Please repeat the listing exactly, starting at its first line and stopping after the line that contains "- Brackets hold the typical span".

[Start of Attachment]

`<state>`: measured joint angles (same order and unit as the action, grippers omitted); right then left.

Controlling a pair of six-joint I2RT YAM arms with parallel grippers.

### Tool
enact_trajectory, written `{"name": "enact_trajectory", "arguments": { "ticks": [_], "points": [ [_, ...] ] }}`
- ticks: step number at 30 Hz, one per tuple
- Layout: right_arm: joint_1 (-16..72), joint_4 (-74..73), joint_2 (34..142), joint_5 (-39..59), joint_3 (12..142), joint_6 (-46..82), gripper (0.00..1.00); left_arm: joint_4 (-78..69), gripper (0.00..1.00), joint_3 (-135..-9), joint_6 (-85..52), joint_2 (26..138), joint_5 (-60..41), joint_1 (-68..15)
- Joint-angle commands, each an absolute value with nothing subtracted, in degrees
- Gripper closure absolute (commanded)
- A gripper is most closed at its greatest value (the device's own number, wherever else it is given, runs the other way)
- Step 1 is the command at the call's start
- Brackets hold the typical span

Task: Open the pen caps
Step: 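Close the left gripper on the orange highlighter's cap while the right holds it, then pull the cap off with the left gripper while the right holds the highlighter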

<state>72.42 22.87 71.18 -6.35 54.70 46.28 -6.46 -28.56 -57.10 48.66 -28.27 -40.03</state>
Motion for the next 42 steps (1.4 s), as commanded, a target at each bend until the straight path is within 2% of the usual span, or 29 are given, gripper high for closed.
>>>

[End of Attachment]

Response to this exercise:
`<state>`: measured joint angles (same order and unit as the action, grippers omitted); right then left.

Controlling a pair of six-joint I2RT YAM arms with parallel grippers.

### Tool
enact_trajectory, written `{"name": "enact_trajectory", "arguments": { "ticks": [_], "points": [ [_, ...] ] }}`
- ticks: step number at 30 Hz, one per tuple
- Layout: right_arm: joint_1 (-16..72), joint_4 (-74..73), joint_2 (34..142), joint_5 (-39..59), joint_3 (12..142), joint_6 (-46..82), gripper (0.00..1.00); left_arm: joint_4 (-78..69), gripper (0.00..1.00), joint_3 (-135..-9), joint_6 (-85..52), joint_2 (26..138), joint_5 (-60..41), joint_1 (-68..15)
- Joint-angle commands, each an absolute value with nothing subtracted, in degrees
- Gripper closure absolute (commanded)
- A gripper is most closed at its greatest value (the device's own number, wherever else it is given, runs the other way)
- Step 1 is the command at the call's start
- Brackets hold the typical span

No further response is needed.